Work order
Transcribe exactly every line from the one with "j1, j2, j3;" to the last line of the listing below, including both.

Collected material

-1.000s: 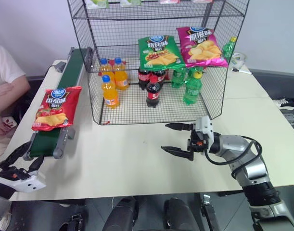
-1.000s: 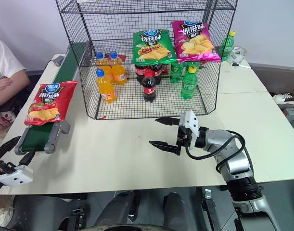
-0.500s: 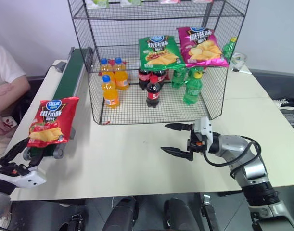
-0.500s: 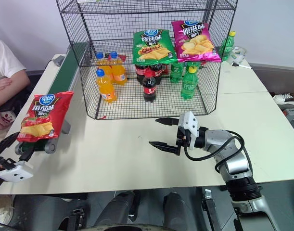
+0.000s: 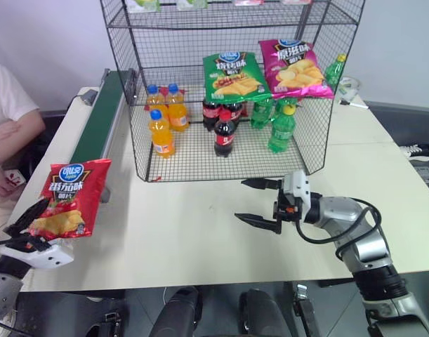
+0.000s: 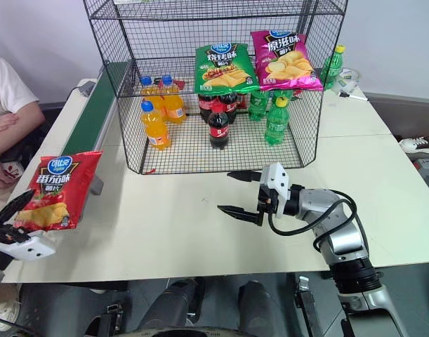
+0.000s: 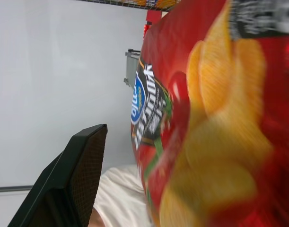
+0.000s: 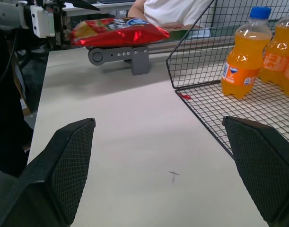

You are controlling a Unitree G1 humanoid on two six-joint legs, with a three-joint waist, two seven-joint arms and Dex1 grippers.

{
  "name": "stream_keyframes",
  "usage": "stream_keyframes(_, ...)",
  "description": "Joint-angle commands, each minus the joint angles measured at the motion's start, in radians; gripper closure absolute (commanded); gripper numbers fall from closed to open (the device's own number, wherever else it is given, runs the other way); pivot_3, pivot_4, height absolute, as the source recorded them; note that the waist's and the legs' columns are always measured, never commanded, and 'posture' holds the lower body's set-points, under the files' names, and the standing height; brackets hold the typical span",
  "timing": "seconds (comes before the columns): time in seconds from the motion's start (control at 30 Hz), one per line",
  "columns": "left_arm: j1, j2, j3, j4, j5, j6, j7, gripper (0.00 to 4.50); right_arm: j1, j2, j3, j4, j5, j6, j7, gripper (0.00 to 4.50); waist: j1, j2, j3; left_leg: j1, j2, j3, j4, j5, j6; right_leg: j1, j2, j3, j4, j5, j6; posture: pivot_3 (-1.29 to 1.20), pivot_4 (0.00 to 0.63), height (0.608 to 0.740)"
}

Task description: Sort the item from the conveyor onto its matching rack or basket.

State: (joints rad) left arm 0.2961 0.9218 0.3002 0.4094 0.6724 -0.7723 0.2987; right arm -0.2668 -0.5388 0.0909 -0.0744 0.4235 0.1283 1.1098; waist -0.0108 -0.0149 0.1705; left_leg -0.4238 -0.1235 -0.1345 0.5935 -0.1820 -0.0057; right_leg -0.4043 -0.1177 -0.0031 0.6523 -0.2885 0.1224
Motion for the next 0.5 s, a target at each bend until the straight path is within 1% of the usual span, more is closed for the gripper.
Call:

Exercise solution
  "columns": "left_arm: j1, j2, j3, j4, j5, j6, j7, gripper (0.00 to 4.50); right_arm: j1, j2, j3, j4, j5, j6, j7, gripper (0.00 to 4.50); waist: j1, j2, j3; left_leg: j1, j2, j3, j4, j5, j6; right_leg: j1, j2, j3, j4, j5, j6; posture: pivot_3 (-1.29 to 1.20), pivot_4 (0.00 to 0.63), height (0.608 to 0.740)"
}

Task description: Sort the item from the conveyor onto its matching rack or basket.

State: (joints rad) left arm 0.2961 0.9218 0.3002 0.4094 0.6724 -0.7723 0.2987; right arm -0.2668 -0.5388 0.0909 -0.0744 0.4235 0.1283 1.1098; waist -0.0108 -0.0149 0.1705; left_leg -0.4238 -0.1235 -0.1345 0.5935 -0.1820 -0.0057; right_leg -0.4043 -0.1177 -0.0031 0.6523 -0.2885 0.1224
Motion for the next 0.5 s, a target at each bend until the straight path is within 1% of the usual span, more is closed for the gripper.
Call:

Nothing more is needed for this exercise.